-
Notifications
You must be signed in to change notification settings - Fork 0
Online Prediction Framework
Online Prediction Framework (OPF) is a framework for working with and deriving predictions from online learning algorithms, including Numenta’s Cortical Learning Algorithm (CLA). OPF is designed to work in conjunction with a larger architecture, as well as in a standalone mode (i.e. directly from the command line). It is also designed such that new model algorithms and functionalities can be added with minimal code changes.
The OPF has three main responsibilities:
- Provide an interface/implementations for models
- Compute metrics on the output of models
- Provide an interface to write model output to a permanent store (csv file or some form of database)
Each of these 3 components is in a separate set of modules.

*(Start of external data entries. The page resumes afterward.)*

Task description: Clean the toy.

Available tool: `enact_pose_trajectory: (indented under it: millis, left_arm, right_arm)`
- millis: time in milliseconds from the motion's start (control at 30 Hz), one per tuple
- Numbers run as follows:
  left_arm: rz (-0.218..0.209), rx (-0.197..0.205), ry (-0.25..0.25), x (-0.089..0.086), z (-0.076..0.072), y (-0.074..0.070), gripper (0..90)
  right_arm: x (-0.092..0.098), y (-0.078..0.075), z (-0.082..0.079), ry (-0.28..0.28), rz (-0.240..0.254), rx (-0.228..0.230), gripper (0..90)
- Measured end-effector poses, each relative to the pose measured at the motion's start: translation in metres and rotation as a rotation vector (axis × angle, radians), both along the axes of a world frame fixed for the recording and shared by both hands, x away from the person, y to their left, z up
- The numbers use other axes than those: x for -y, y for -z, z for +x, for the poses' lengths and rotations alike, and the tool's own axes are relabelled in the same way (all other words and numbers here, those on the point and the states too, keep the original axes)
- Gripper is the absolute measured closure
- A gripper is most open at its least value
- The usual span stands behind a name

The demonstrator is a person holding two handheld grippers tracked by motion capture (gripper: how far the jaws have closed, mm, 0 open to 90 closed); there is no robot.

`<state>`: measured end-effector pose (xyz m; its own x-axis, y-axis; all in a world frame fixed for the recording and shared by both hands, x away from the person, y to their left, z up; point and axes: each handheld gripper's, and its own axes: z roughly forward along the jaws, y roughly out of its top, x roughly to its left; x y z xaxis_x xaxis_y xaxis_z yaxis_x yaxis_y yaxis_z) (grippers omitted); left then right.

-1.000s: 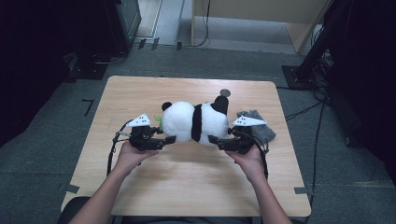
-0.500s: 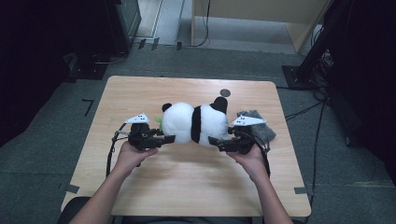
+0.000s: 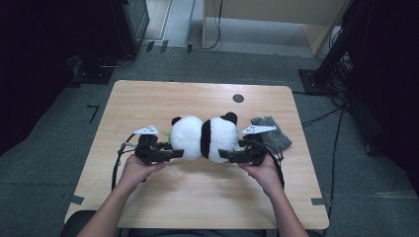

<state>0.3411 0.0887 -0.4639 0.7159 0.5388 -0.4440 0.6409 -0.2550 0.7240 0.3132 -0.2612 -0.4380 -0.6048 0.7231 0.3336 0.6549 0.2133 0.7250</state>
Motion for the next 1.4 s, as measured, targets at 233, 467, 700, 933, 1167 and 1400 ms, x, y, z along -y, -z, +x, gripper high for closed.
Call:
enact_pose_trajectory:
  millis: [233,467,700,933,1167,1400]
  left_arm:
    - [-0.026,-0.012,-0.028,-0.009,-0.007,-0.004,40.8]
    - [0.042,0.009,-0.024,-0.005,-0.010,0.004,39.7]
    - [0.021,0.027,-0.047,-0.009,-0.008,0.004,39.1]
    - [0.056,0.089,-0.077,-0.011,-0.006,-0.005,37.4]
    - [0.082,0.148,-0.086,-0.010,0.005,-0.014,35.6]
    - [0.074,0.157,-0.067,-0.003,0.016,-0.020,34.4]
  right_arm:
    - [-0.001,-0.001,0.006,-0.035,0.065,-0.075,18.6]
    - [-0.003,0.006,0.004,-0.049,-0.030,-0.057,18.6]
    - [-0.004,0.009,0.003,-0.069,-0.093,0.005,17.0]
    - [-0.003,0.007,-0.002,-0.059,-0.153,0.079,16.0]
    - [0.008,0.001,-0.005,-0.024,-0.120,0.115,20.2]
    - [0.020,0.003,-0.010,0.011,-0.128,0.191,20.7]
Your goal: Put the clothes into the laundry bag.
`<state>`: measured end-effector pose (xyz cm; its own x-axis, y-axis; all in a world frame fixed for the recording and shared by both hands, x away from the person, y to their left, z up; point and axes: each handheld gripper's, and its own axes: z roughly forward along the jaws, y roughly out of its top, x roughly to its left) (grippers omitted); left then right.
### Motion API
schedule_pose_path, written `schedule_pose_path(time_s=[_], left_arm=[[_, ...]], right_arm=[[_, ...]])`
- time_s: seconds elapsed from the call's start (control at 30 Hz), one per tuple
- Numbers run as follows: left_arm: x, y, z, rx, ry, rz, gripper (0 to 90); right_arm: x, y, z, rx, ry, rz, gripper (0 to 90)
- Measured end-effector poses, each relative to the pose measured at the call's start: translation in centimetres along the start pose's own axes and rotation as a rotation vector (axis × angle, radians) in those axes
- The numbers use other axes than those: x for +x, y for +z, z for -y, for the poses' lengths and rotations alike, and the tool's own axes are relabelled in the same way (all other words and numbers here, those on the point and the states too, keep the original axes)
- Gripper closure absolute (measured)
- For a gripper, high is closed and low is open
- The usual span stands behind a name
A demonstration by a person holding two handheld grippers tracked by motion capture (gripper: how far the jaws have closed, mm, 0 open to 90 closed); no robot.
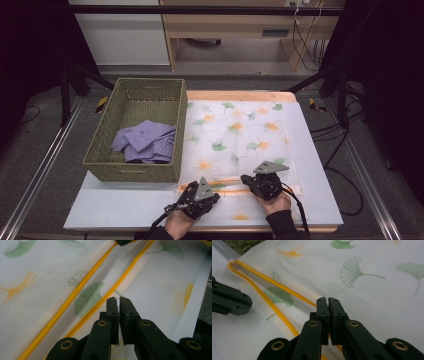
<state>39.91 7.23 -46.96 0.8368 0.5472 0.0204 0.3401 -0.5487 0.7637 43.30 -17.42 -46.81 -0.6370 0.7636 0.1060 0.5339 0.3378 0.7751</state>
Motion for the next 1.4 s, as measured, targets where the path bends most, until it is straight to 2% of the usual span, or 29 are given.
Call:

Metrics and writing output are option al when running models.
Figure 1: Data flow in the OPF
- The OPF does not create models. It is up to the client code to figure out how many models to run, and to instantiate the correct types of models
- The OPF does not run models automatically. All the models in the OPF operate under a “push” model. The client is responsible for getting records from some data source, feeding records into the model, and handling the output of models.
The OPF defines the abstract "Model" interface for the implementation of any online learning model. All models must implement the following methods:
-
__init__(modelDescription, inferenceType)
Constructor for the model. Must take a modelDescription dictionary, which contains all the parameters necessary to instantiate the model, and an InferenceType value (see below). A model’s __init__() method should always call the __init__() method of the superclass.
-
run(inputRecord)
The main function for the model that does all the computation required for a new input record. Because the OPF only deals with online streaming models, each record is fed to the model one at a time Returns: A populated ModelResult object (see below)
-
getFieldInfo()
Returns a list of metadata about each of the translated fields (see below about translation). Each entry in the list is a FieldMetaInfo object, which contains information about the field, such as name and data type Returns: A list of FieldMetaInfo objects
-
finishLearning()
This is a signal from the client code that the model may be placed in a permanent "finished learning" mode where it will not be able to learn from subsequent input records. This allows the model to perform optimizations and clean up any learning-related state Returns: Nothing
-
resetSequenceStates()
Signals the model that a logical sequence has finished. The model should not treat the subsequent input record as subsequent to the previous record. Returns: Nothing
-
mapInputRecord() - not used
-
getRuntimeStats() – [can be a no-op]
Get runtime statistics specific to this model. Examples include “number of records seen” or “average cell overlap”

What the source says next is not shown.